> [Activity]: Every line below that has the string "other" needs to be copied.

****************

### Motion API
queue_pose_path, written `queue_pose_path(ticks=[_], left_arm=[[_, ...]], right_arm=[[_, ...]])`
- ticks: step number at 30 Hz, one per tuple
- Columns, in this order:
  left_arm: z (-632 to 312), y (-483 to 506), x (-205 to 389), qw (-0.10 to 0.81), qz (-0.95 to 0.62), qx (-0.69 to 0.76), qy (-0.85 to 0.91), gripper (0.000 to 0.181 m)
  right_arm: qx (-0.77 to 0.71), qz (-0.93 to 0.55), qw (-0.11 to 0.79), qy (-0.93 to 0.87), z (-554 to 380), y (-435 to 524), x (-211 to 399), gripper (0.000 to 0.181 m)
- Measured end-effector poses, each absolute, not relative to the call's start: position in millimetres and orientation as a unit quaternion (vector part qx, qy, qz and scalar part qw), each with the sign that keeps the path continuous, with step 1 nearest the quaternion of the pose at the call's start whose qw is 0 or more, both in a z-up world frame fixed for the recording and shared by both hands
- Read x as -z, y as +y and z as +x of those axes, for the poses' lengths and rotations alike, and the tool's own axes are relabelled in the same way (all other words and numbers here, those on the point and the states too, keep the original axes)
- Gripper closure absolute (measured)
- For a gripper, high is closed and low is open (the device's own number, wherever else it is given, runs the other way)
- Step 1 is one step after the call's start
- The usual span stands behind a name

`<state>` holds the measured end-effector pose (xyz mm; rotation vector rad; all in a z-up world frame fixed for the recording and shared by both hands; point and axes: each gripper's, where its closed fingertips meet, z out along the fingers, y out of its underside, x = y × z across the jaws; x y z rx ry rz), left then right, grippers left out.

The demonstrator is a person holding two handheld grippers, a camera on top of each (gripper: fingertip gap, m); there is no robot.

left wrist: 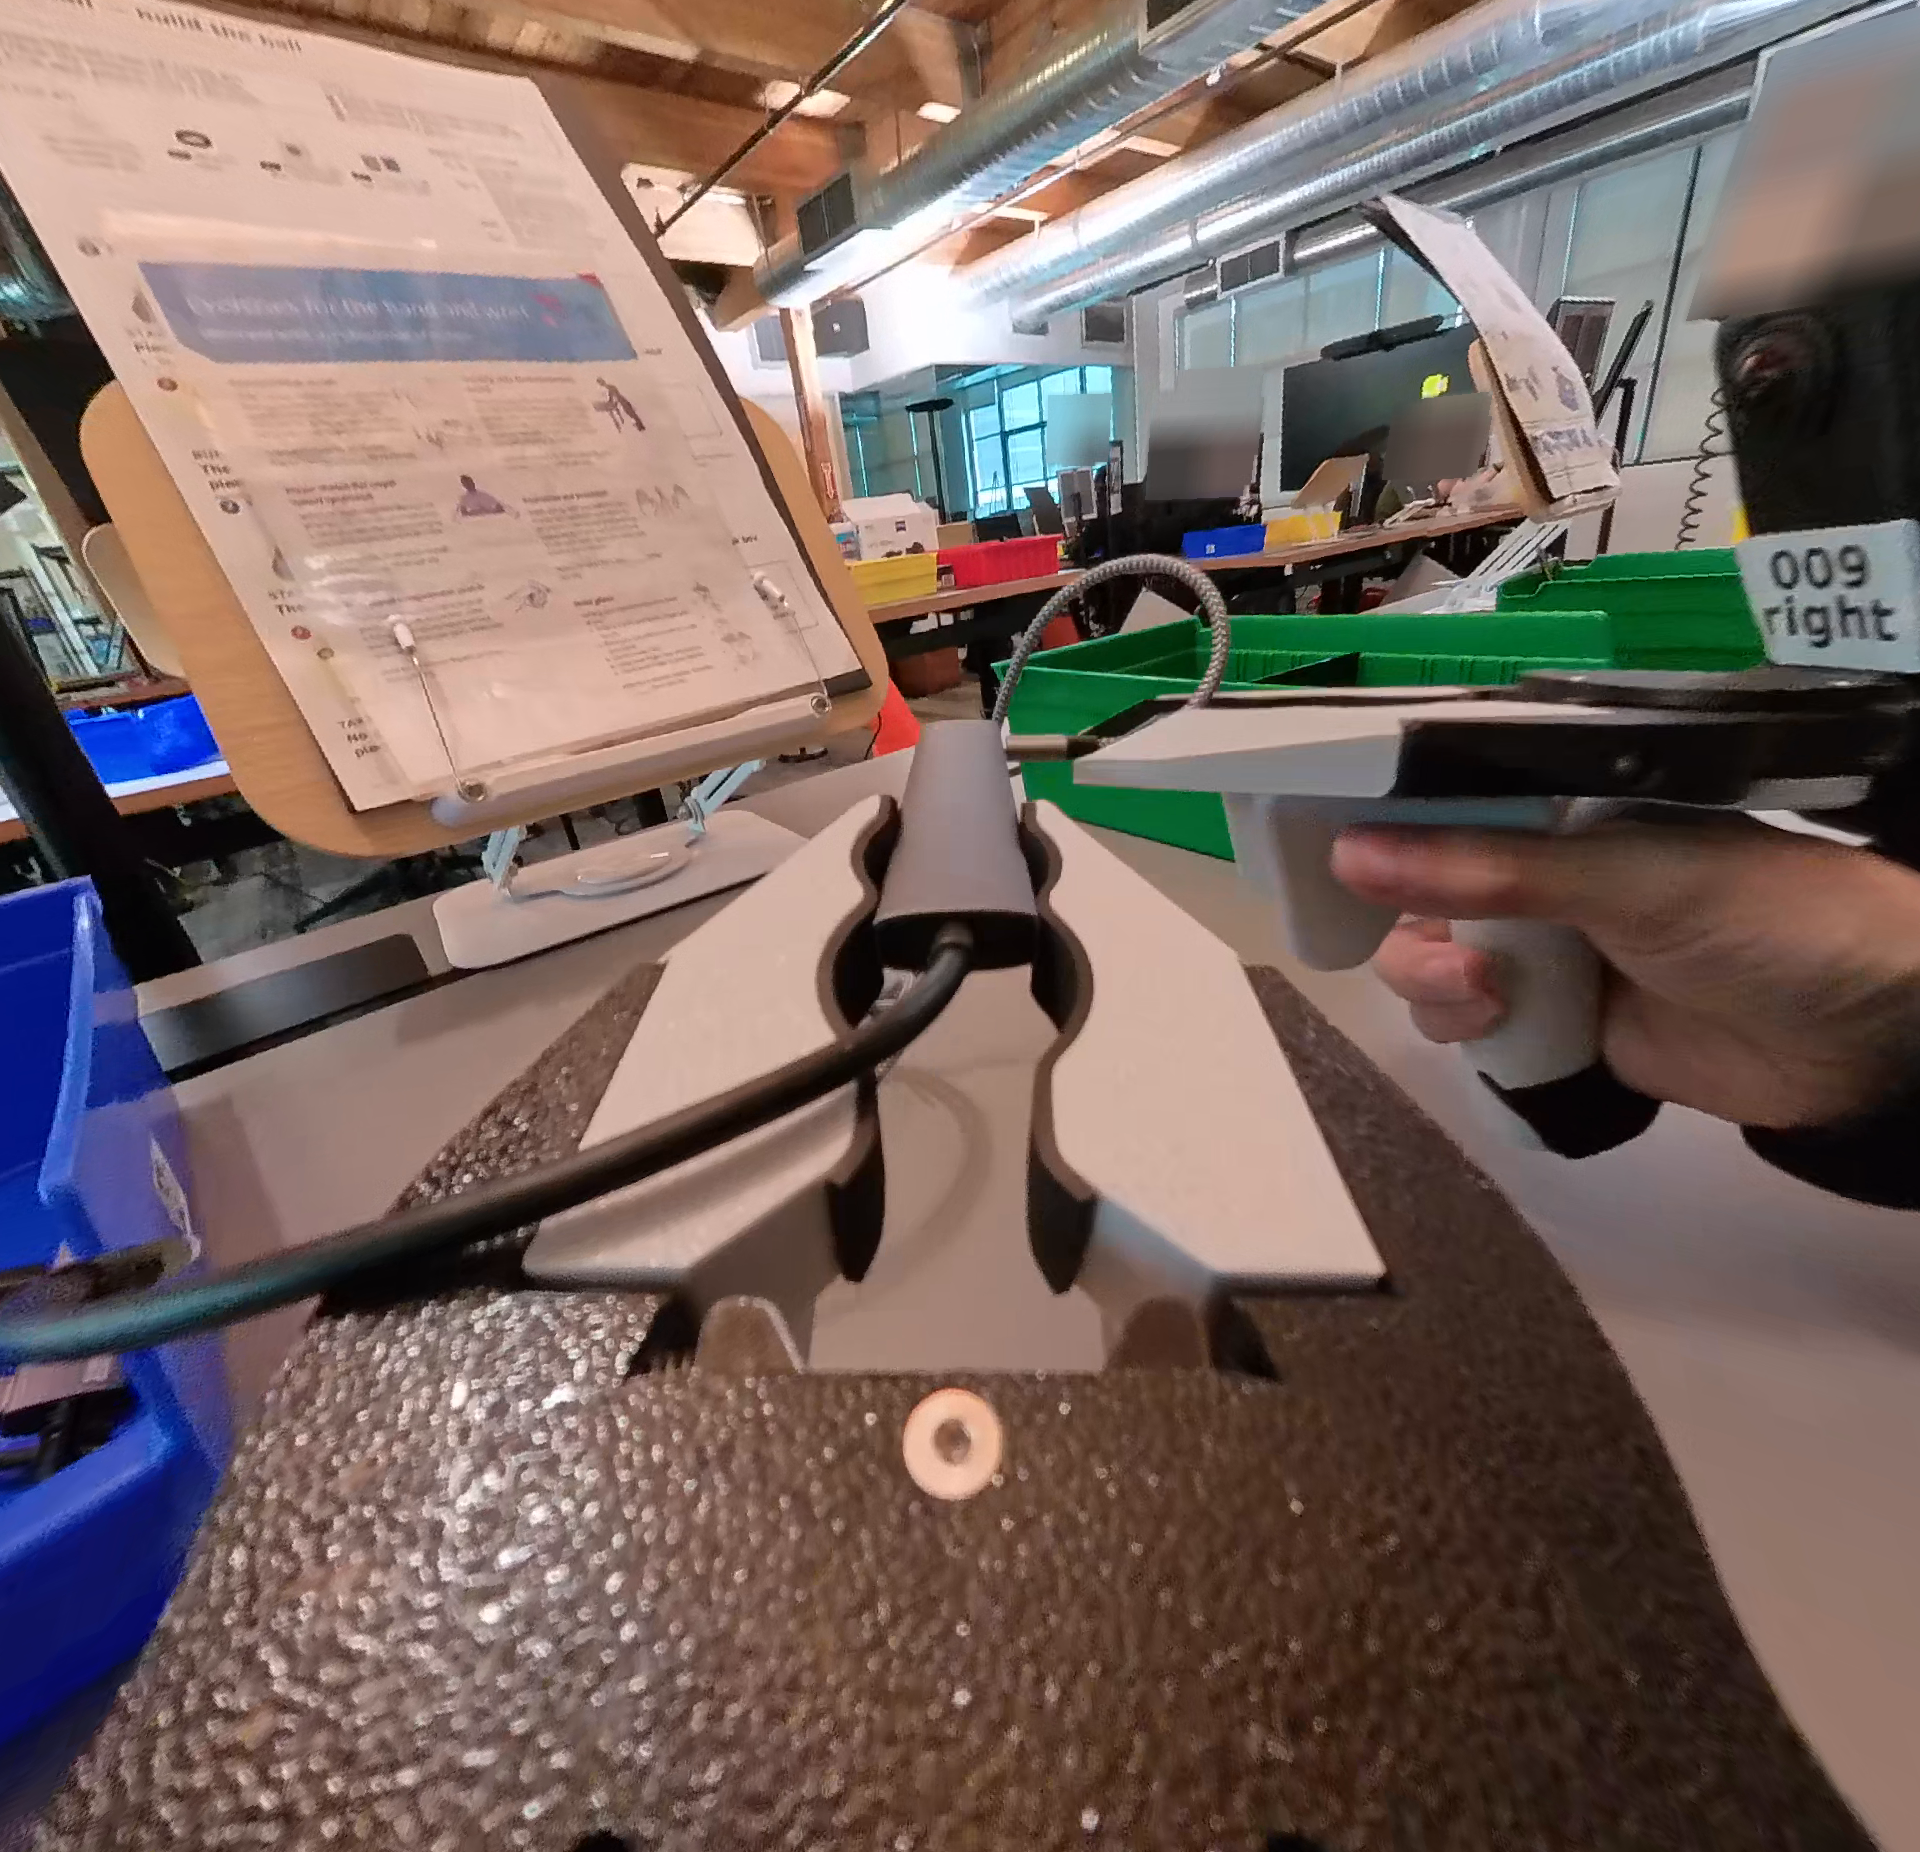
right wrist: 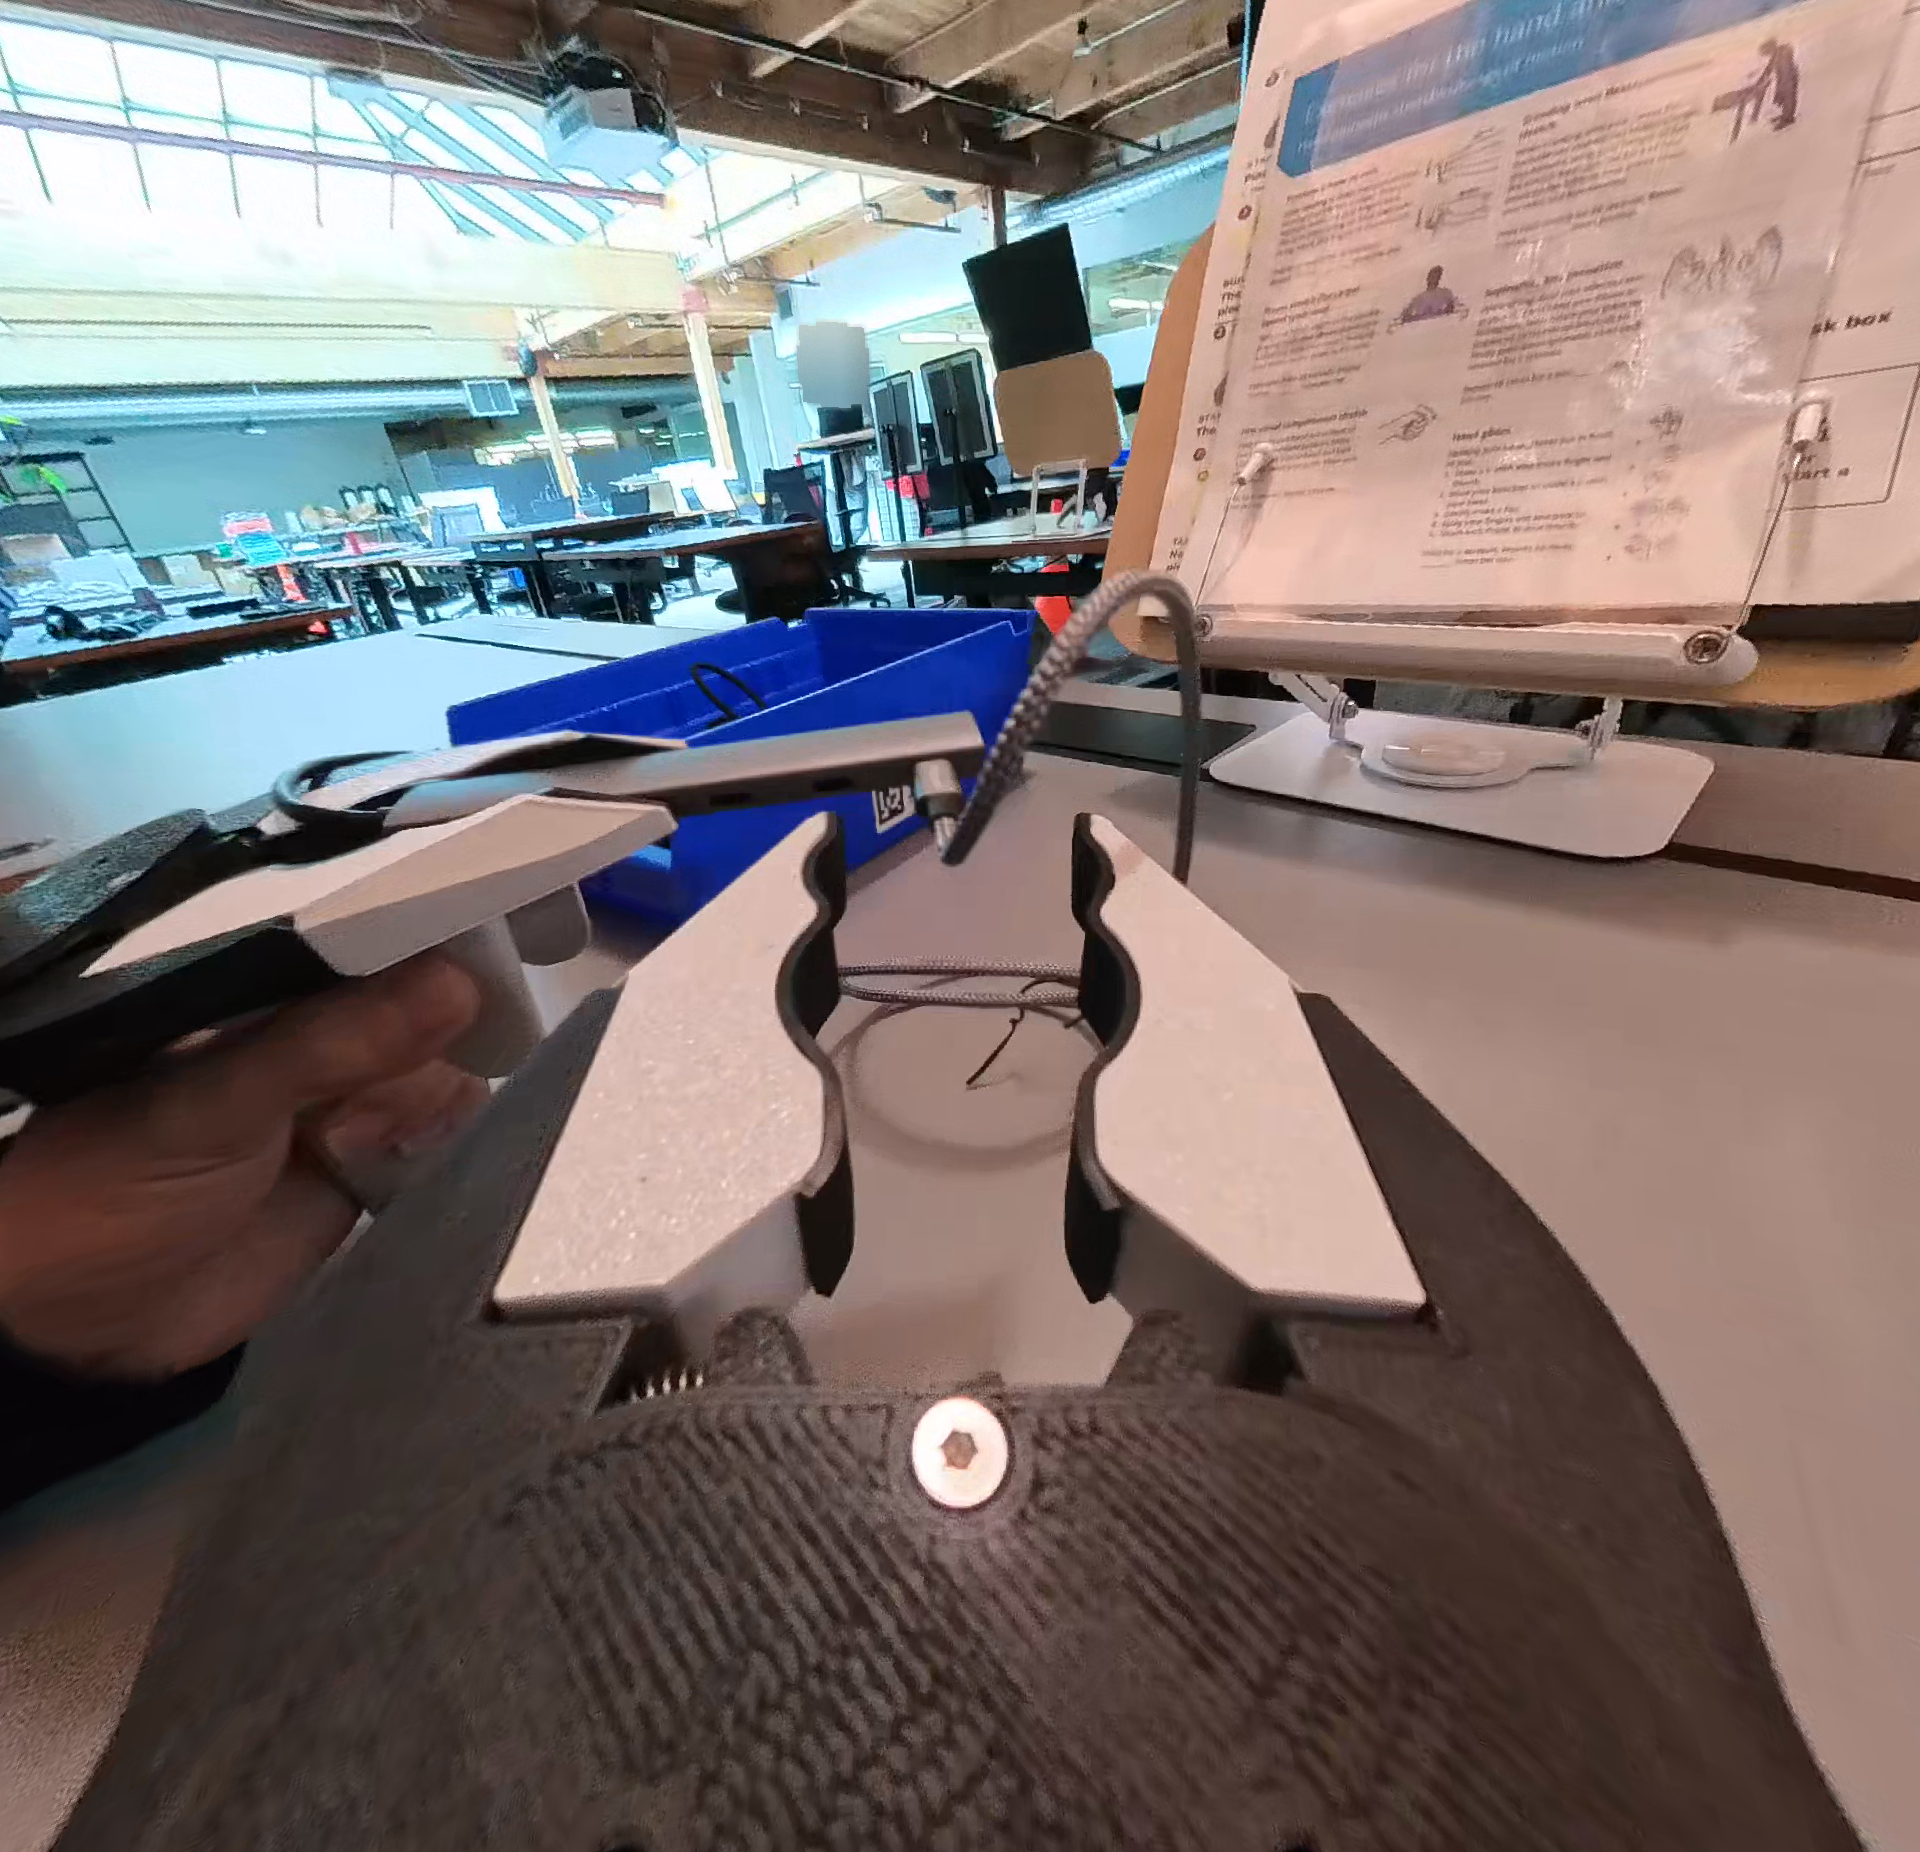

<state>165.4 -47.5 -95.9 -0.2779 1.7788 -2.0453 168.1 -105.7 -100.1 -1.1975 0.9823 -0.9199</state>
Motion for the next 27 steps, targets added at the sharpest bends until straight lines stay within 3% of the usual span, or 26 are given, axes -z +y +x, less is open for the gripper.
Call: queue_pose_path(ticks=[5,16,27], left_arm=[[159.4,-50.5,93.4,0.211,-0.082,0.739,0.635,0.161],[149.0,-57.0,92.7,0.209,-0.057,0.741,0.635,0.161],[148.0,-56.8,91.3,0.206,-0.055,0.746,0.631,0.161]], right_arm=[[0.384,-0.481,0.676,0.407,165.0,-103.5,88.6,0.156],[0.399,-0.469,0.675,0.407,161.7,-107.5,89.3,0.172],[0.403,-0.465,0.676,0.406,160.5,-106.1,91.4,0.173]])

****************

> [Exercise response]:
- Read x as -z, y as +y and z as +x of those axes, for the poses' lengths and rotations alike, and the tool's own axes are relabelled in the same way (all other words and numbers here, those on the point and the states too, keep the original axes)
- For a gripper, high is closed and low is open (the device's own number, wherever else it is given, runs the other way)

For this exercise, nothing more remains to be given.